Work Permits ... who holds them?


#1

Trying to escape a nightmare two year teaching (con)-tract that I signed in the UK and am now six months into, I’m attempting to do it is amicably as possible but there are dark hints that they’ll hold on to my work permit, thus effectively expelling me form the country. Two quick questions: can they hold it, and if so, can they hold it for the duration of my broken contract, or is it renewable yearly (that is, does it expire in August when my contract started?)

Thanks!!


#2

The Work Permit is a piece of paper, a letter. You should have a copy. The employer should have a copy. The government departments involved will have one copy or multiple copies. The Ministry of Foreign Affairs will probably have a copy. Vice President Lu may get a copy, etc.

It will be clearly stated on the Work Permit as to the beginning and ending (i.e. expiry) dates.

It does not matter who holds it. It matters whether the employer notifies the relevant government department and Police Station that your employment has been terminated.

If your employer tells you to go take a hike, but says that he will not notify these departments that your Work Permit has been cancelled, i.e. he will just let it run its course, but then not renew it, then (assuming you have some savings) you can go to south Taiwan, sit on the beach, and watch the boats go by.

You can also try to find a new job, and then try to arrange for the new hiring date to occur roughly a week or five days before the expiry date of your old Work Permit.

Granted, it is not fair that the employer wants to unilaterally cancel your Work Permit. However, from a practical standpoint, even if you want to file a complaint, and/or sue, you need to be on a firm “residency” basis before doing so, and that requires the negotiation of a new Work Permit (in order to get residency rights based on employment), or marriage to a local citizen (with accompanying application for the appropriate marriage visa, commonly called JFRV), or a decision to devote your life to Buddhist studies (thereby obtaining a religious visa), or some other related purpose of residency, in order to continue your soujourn in Taiwan.


#3
quote[quote] or a decision to devote your life to Buddhist studies (thereby obtaining a religious visa) [/quote]

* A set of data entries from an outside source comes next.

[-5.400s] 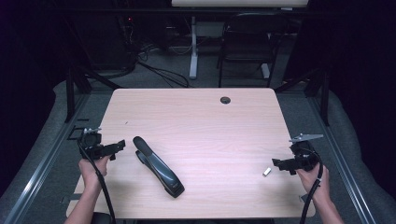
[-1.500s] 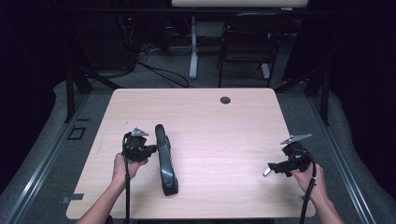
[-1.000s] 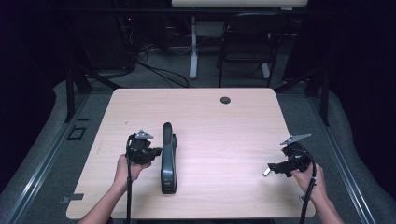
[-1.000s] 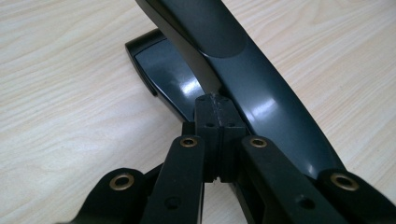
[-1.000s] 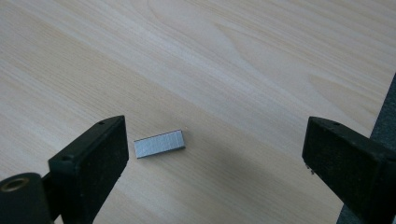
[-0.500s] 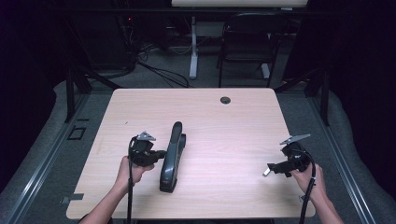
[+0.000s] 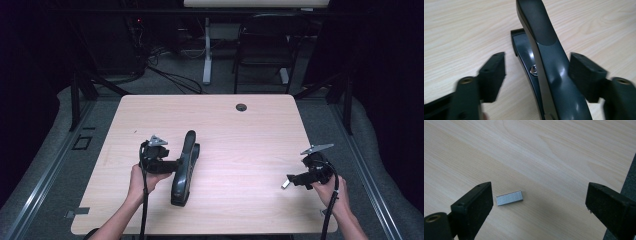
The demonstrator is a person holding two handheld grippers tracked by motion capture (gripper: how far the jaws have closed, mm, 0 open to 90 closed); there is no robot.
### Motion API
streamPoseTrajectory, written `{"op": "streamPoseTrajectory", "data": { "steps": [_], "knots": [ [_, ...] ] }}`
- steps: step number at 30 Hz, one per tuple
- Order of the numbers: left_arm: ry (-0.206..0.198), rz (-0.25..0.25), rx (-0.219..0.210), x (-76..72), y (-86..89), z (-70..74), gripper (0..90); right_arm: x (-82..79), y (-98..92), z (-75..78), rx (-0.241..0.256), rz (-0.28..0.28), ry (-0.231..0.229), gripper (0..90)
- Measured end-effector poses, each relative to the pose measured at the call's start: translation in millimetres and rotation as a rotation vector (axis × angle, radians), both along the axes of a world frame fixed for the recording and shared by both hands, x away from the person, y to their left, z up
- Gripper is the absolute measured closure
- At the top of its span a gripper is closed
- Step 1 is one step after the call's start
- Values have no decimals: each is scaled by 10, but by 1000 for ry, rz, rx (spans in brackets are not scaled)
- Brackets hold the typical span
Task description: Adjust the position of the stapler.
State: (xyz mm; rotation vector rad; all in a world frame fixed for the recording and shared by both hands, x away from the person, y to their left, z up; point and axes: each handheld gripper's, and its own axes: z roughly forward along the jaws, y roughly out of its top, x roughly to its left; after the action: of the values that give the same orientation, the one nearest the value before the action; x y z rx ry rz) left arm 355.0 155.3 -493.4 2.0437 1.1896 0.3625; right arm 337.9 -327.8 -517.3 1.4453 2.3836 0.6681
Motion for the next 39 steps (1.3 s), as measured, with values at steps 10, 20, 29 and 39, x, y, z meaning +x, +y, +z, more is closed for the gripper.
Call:
{"op": "streamPoseTrajectory", "data": {
  "steps": [10,20,29,39],
  "knots": [
    [30,62,77,91,-202,-42,23,-6,34,5,-4,10,-13,85],
    [96,7,91,213,-371,-145,133,4,45,-14,-12,17,-5,89],
    [72,-20,159,222,-450,-175,394,4,44,-24,-22,20,5,90],
    [102,-79,73,257,-385,-213,450,-3,65,-16,-36,33,1,99]
  ]
}}
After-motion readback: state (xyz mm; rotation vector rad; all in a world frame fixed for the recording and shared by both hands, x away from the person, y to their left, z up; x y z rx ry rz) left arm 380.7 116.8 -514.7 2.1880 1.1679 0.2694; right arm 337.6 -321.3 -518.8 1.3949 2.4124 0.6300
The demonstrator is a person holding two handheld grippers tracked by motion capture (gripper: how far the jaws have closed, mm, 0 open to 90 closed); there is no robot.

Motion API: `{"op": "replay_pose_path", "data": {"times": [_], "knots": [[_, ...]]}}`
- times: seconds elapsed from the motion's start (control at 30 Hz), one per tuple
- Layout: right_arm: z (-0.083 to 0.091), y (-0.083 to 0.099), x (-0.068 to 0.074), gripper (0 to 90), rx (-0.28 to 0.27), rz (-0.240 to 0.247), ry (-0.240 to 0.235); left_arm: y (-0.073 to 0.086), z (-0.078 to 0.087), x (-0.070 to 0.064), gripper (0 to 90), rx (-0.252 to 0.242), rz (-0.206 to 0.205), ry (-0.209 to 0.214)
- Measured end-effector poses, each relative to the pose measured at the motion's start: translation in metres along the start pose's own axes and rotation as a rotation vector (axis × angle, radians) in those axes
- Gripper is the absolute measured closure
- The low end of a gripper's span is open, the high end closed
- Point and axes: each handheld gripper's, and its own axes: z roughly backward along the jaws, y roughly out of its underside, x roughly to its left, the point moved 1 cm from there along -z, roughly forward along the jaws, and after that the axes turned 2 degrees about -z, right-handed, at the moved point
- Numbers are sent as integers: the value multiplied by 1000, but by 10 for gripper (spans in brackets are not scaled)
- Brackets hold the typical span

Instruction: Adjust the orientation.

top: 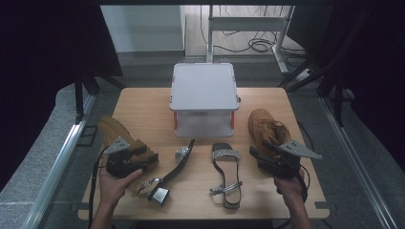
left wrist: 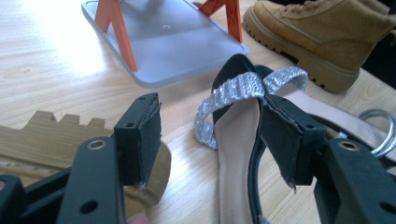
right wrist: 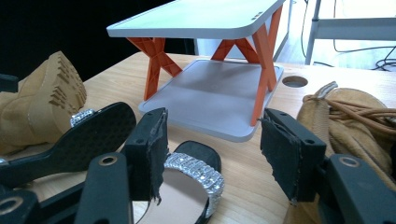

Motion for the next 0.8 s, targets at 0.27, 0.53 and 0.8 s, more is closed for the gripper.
{"op": "replay_pose_path", "data": {"times": [0.27, 0.53, 0.8], "knots": [[-9, 5, 1, 456, 23, -11, -20, -4, -4, 0, 388, -21, 21, 17], [-26, -11, 16, 506, 34, 12, -53, -6, 5, -1, 423, -51, 20, 21], [-32, -6, 26, 494, 57, 90, -59, -4, 2, -4, 682, -5, -19, 8]]}}
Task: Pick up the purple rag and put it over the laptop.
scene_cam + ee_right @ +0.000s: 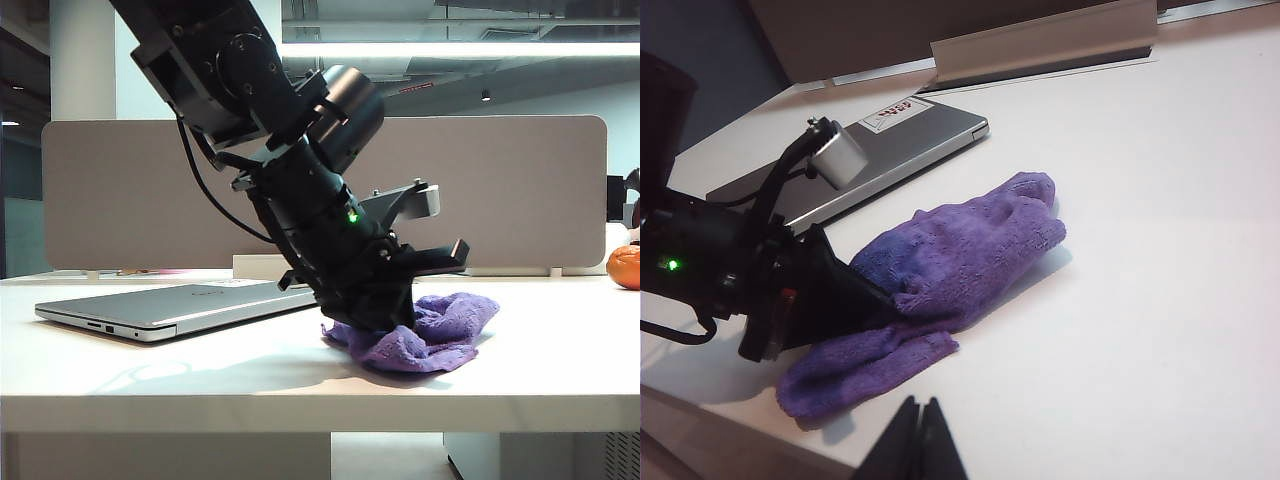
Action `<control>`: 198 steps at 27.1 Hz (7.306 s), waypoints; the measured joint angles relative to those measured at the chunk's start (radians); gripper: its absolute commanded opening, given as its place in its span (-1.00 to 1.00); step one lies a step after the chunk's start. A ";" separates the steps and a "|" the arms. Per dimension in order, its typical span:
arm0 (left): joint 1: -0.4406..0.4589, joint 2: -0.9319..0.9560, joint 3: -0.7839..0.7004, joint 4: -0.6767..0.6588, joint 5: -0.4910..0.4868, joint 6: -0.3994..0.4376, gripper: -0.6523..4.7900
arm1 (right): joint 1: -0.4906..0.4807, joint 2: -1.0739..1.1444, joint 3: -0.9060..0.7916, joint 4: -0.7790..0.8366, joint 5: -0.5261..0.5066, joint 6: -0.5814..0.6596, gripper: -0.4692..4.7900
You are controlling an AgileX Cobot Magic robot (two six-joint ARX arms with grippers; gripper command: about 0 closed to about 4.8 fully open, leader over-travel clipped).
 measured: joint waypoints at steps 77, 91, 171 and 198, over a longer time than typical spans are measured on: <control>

Really? How would you qualify for one of these and what does it allow you to do?


#4

Obviously, Buddhist studies is regarded as one legitimate form of missionary activity. So, you are going to have to link up with a fully registered Buddhist organization/monastery, and convince those people of your sincerity to devote your life to Buddhist studies. After you attain some sort of advanced “rank” in your studies, you may qualify for a visa based on that status. Good luck.


#5

Bri,

Don’t you think your fiance would be a little non-plussed if you ran off to a monastery?


#6

I’m not likely to run off to a monastery I was just curious to see if I had another option if I loose my work visa. Instead of enroling in Chinese classes I could say I wanted to study buddhism instead Actually my fiance’s more likely to run off and become a nun. She threatens to do so ocassionally.